— Your instructions —
Your answer must be the records below, reproduced exactly.

— Provided records —
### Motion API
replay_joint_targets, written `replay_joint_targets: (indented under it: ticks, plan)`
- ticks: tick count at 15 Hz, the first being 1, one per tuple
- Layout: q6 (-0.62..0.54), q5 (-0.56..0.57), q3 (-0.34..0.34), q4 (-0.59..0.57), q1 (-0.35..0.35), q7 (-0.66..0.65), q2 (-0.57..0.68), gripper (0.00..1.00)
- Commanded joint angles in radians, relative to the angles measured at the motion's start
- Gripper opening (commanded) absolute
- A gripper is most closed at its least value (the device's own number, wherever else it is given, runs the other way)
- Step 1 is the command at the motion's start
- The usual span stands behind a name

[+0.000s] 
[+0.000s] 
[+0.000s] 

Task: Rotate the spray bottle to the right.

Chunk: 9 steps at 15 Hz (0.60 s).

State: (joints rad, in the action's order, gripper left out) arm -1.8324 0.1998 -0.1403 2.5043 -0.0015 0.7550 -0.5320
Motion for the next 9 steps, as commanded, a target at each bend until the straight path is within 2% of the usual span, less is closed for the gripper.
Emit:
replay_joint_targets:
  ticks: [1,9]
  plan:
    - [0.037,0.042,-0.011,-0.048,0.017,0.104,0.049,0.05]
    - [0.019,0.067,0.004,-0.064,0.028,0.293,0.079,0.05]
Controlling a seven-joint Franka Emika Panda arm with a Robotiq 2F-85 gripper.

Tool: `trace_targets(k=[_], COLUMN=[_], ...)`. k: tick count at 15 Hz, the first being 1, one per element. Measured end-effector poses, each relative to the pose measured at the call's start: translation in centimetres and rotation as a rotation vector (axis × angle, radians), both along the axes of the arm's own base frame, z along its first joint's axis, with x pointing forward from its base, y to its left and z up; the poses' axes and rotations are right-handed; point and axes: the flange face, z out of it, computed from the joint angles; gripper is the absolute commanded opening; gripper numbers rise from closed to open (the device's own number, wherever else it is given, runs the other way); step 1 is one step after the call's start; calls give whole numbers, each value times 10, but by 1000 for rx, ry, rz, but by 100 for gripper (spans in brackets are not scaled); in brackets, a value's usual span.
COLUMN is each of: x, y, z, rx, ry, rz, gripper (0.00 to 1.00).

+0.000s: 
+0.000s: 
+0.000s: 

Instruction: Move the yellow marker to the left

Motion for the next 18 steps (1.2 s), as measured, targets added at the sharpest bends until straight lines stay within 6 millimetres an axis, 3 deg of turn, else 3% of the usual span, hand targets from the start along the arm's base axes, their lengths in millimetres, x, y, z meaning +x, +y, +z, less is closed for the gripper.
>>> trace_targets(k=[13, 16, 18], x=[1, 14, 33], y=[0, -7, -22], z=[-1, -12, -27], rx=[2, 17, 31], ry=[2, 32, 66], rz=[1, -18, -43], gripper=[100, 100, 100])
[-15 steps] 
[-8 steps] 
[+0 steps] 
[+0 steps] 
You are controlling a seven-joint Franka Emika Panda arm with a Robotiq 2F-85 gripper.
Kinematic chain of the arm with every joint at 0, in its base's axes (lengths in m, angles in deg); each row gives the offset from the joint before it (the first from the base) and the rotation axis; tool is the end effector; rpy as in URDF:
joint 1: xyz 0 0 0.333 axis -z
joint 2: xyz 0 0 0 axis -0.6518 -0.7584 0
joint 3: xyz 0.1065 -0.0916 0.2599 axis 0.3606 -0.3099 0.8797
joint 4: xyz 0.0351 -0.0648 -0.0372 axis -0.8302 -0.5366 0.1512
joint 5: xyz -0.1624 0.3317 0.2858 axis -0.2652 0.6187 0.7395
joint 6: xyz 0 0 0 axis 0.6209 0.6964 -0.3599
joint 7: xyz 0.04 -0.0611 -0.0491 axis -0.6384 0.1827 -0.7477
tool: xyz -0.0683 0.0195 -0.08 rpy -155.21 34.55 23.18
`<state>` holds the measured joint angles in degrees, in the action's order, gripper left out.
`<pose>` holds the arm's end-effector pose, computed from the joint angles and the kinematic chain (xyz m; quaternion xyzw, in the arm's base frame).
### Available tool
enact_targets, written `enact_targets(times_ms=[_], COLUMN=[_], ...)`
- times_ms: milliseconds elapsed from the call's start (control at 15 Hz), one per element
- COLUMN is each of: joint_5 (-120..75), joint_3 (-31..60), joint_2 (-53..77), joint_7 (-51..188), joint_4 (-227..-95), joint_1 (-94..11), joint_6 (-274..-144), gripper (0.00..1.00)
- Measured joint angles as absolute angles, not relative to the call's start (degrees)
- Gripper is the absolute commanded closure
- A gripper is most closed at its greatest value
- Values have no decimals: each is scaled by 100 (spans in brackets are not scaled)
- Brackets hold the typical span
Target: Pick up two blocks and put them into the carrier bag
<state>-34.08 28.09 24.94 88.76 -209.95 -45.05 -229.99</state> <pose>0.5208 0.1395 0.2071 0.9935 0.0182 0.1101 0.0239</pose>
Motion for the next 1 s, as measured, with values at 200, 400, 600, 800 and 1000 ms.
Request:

— Written response —
### Motion API
replay_joint_targets, written `replay_joint_targets: (indented under it: ticks, plan)`
- ticks: tick count at 15 Hz, the first being 1, one per tuple
- Layout: q6 (-0.62..0.54), q5 (-0.56..0.57), q3 (-0.34..0.34), q4 (-0.59..0.57), q1 (-0.35..0.35), q7 (-0.66..0.65), q2 (-0.57..0.68), gripper (0.00..1.00)
- Commanded joint angles in radians, relative to the angles measured at the motion's start
- Gripper opening (commanded) absolute
- A gripper is most closed at its least value (the device's own number, wherever else it is given, runs the other way)
- Step 1 is the command at the motion's start
- The usual span stands behind a name

[+0.000s] 
[+0.000s] 
[+0.000s] 

Task: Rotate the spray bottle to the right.

Chunk: 9 steps at 15 Hz (0.60 s).

State: (joints rad, in the action's order, gripper left out) arm -1.8324 0.1998 -0.1403 2.5043 -0.0015 0.7550 -0.5320
Motion for the next 9 steps, as commanded, a target at each bend until the straight path is within 2% of the usual span, less is closed for the gripper.
Emit:
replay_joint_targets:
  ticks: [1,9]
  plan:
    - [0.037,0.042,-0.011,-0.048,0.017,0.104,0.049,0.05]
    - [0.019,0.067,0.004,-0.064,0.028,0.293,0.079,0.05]
Controlling a seven-joint Franka Emika Panda arm with a Robotiq 2F-85 gripper.

Tool: `trace_targets(k=[_], COLUMN=[_], ...)`. k: tick count at 15 Hz, the first being 1, one per element. Measured end-effector poses, each relative to the pose measured at the call's start: translation in centimetres and rotation as a rotation vector (axis × angle, radians), both along the axes of the arm's own base frame, z along its first joint's axis, with x pointing forward from its base, y to its left and z up; the poses' axes and rotations are right-handed; point and axes: the flange face, z out of it, computed from the joint angles; gripper is the absolute commanded opening; gripper numbers rise from closed to open (the device's own number, wherever else it is given, runs the other way); step 1 is one step after the call's start; calls give whole numbers, each value times 10, but by 1000 for rx, ry, rz, but by 100 for gripper (spans in brackets are not scaled); in brackets, a value's usual span.
COLUMN is each of: x, y, z, rx, ry, rz, gripper (0.00 to 1.00).

+0.000s: 
+0.000s: 
+0.000s: 

Instruction: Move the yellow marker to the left

Motion for the next 18 steps (1.2 s), as measured, targets added at the sharpest bends until straight lines stay within 6 millimetres an axis, 3 deg of turn, else 3% of the usual span, hand targets from the start along the arm's base axes, their lengths in millimetres, x, y, z meaning +x, +y, +z, less is closed for the gripper.
>>> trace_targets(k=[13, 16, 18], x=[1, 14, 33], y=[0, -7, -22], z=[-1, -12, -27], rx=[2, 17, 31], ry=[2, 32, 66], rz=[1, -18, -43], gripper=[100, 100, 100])
[-15 steps] 
[-8 steps] 
[+0 steps] 
[+0 steps] 
You are controlling a seven-joint Franka Emika Panda arm with a Robotiq 2F-85 gripper.
Kinematic chain of the arm with every joint at 0, in its base's axes (lengths in m, angles in deg); each row gives the offset from the joint before it (the first from the base) and the rotation axis; tool is the end effector; rpy as in URDF:
joint 1: xyz 0 0 0.333 axis -z
joint 2: xyz 0 0 0 axis -0.6518 -0.7584 0
joint 3: xyz 0.1065 -0.0916 0.2599 axis 0.3606 -0.3099 0.8797
joint 4: xyz 0.0351 -0.0648 -0.0372 axis -0.8302 -0.5366 0.1512
joint 5: xyz -0.1624 0.3317 0.2858 axis -0.2652 0.6187 0.7395
joint 6: xyz 0 0 0 axis 0.6209 0.6964 -0.3599
joint 7: xyz 0.04 -0.0611 -0.0491 axis -0.6384 0.1827 -0.7477
tool: xyz -0.0683 0.0195 -0.08 rpy -155.21 34.55 23.18
`<state>` holds the measured joint angles in degrees, in the action's order, gripper left out.
`<pose>` holds the arm's end-effector pose, computed from the joint angles and the kinematic chain (xyz m; quaternion xyzw, in the arm's base frame).
### Available tool
enact_targets, written `enact_targets(times_ms=[_], COLUMN=[_], ...)`
- times_ms: milliseconds elapsed from the call's start (control at 15 Hz), one per element
- COLUMN is each of: joint_5 (-120..75), joint_3 (-31..60), joint_2 (-53..77), joint_7 (-51..188), joint_4 (-227..-95), joint_1 (-94..11), joint_6 (-274..-144), gripper (0.00..1.00)
- Measured joint angles as absolute angles, not relative to the call's start (degrees)
- Gripper is the absolute commanded closure
- A gripper is most closed at its greatest value
- Values have no decimals: each is scaled by 100 (spans in brackets are not scaled)
- Brackets hold the typical span
Target: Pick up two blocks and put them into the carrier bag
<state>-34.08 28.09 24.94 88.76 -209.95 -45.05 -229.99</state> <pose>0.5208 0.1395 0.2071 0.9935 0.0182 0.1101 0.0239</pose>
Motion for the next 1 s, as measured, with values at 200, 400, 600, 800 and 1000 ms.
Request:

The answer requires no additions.